Le groupe de Montréal Suuns revient avec un court-métrage fascinant et minimaliste pour le clip officiel de "Sunspot".

Après un Zeroes QC fantastique sorti en 2011 (et qui les a fait connaître), Suuns s'est fendu d'Images du Futur, un second album moins brut, plus poli, mais toujours aussi précieux. Parmi les titres qui émaillent l'album d'electronica sombre mais jamais fatigante, la chanson "Sunspot" est l'une des plus fascinantes.

Une pompe acoustique, quelques nappes de cordes et de synthé légères, la voix trippée de Ben Shemie et le fantôme du krautrock allemand en toile de fond. Non, ce n'est pas Radiohead sous Quaalude. C'est Suuns.

Publicité

Pour ce "clip officiel", le groupe délivre sa chanson lors des quatre premières minutes du film.
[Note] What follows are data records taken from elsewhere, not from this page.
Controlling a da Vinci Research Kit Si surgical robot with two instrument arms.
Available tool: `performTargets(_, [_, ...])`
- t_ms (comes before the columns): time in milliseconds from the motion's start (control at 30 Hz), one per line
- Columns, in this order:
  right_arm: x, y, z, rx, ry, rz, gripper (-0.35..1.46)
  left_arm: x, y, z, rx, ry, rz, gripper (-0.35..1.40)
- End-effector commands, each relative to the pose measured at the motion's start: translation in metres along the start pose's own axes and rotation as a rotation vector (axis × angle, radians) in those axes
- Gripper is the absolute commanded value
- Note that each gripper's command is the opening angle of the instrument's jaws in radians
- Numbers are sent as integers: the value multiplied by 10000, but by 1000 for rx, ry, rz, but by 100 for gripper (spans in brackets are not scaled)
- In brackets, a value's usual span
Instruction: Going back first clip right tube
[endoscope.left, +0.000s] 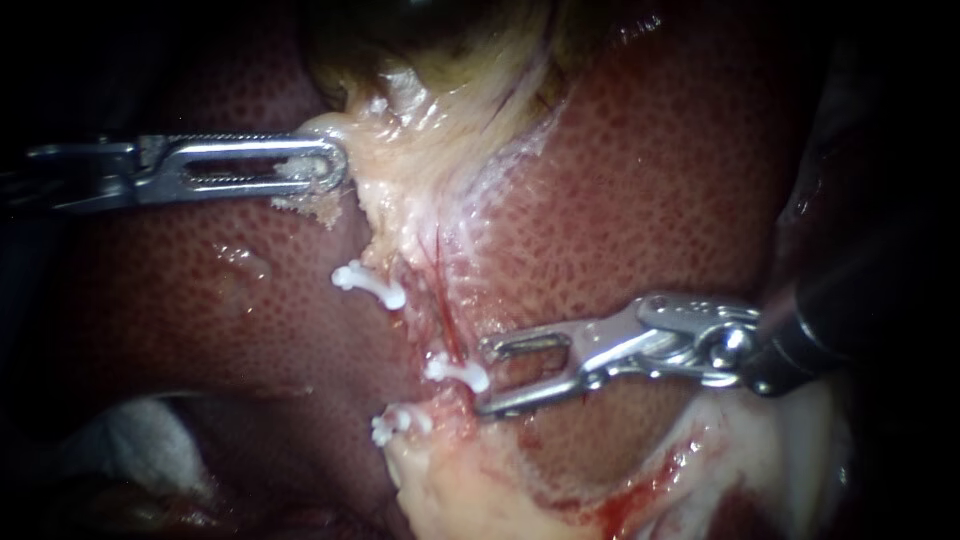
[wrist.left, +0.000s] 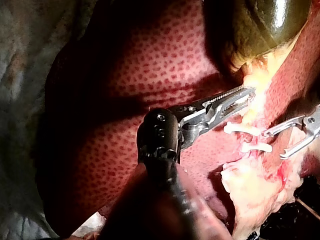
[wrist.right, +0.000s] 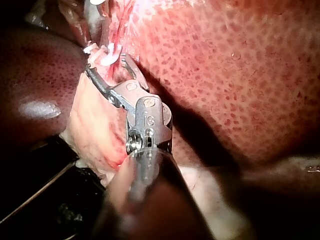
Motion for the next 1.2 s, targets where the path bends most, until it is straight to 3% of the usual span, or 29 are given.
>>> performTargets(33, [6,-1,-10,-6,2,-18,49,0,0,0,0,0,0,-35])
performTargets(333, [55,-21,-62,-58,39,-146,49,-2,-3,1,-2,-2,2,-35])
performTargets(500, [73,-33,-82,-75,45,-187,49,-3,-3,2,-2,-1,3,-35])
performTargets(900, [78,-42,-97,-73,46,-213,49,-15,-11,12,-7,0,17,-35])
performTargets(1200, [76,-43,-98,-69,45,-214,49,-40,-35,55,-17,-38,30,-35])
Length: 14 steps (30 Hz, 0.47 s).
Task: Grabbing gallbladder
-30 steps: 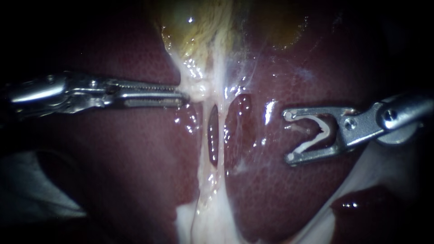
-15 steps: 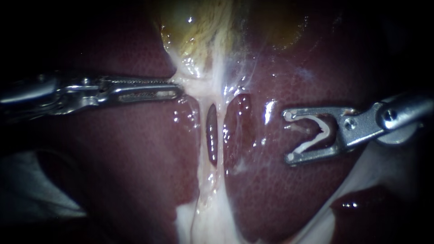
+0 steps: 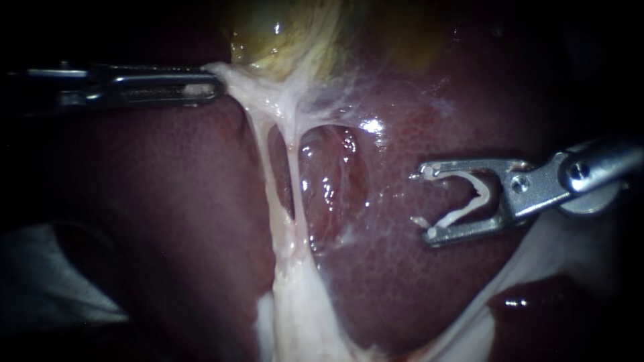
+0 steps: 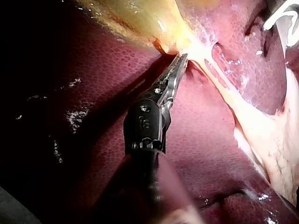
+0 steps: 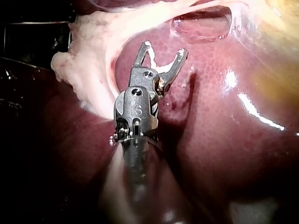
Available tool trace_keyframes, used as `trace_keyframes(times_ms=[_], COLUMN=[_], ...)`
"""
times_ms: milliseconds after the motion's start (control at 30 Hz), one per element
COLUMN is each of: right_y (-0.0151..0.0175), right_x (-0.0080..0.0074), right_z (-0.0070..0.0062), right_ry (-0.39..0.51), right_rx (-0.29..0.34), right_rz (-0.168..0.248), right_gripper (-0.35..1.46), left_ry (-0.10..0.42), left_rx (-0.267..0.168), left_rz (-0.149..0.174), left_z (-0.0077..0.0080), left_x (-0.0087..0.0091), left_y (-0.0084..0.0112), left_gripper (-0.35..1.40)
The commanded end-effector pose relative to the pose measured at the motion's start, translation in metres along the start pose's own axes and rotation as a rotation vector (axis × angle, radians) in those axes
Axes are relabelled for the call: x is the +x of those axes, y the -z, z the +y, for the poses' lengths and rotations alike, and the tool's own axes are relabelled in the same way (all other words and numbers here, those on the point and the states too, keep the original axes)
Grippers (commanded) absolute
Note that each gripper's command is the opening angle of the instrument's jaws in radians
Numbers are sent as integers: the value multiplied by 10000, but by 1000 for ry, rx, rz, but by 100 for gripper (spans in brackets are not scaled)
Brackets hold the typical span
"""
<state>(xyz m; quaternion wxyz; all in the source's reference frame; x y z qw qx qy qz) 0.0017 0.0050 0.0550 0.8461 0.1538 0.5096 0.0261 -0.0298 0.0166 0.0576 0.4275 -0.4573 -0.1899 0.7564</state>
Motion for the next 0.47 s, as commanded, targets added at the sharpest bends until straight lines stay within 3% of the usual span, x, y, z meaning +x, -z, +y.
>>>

Le reste est une vidéo qu'on pourrait qualifier d'expérimentale, explorant les thèmes de la répétition dans notre quotidien et de l'absolution. Mais si vous lisez jusqu'ici, c'est que vous le savez déjà : Suuns est un groupe profond qui ne fait pas les choses à moitié.

Art minimal, immersion maximale

La forme de "Sunspot" est très largement inspirée de la vidéo de l'artiste minimaliste Richard Serra, Hand Catching Lead, réalisée en 1968. Voilà ce que Ben Shemie raconte à The Quietus de sa première rencontre avec son travail :

Publicité

Cette petite vidéo brute m'a vraiment frappé. Il y a quelque chose dans la simplicité de la contemplation des mains de l'artiste, cette authenticité est vraiment intense. [...] La pulsion de se laver les mains, comme pour s'absoudre de ses péchés, est quelque chose de très puissant. Ce comportement compulsif, quel que soit le contexte, peut parler à chacun de nous.

Ce plan séquence qui clôt la vidéo n'est pas seulement exigeant physiquement, mais aussi difficile pour le spectateur. La répétition, dénominateur commun de la nature vaguement drone de la musique de Suuns, joue des tours sur notre sens du temps et entraîne les thèmes fanatiques et compulsifs de la vidéo jusqu'au seuil de notre tolérance.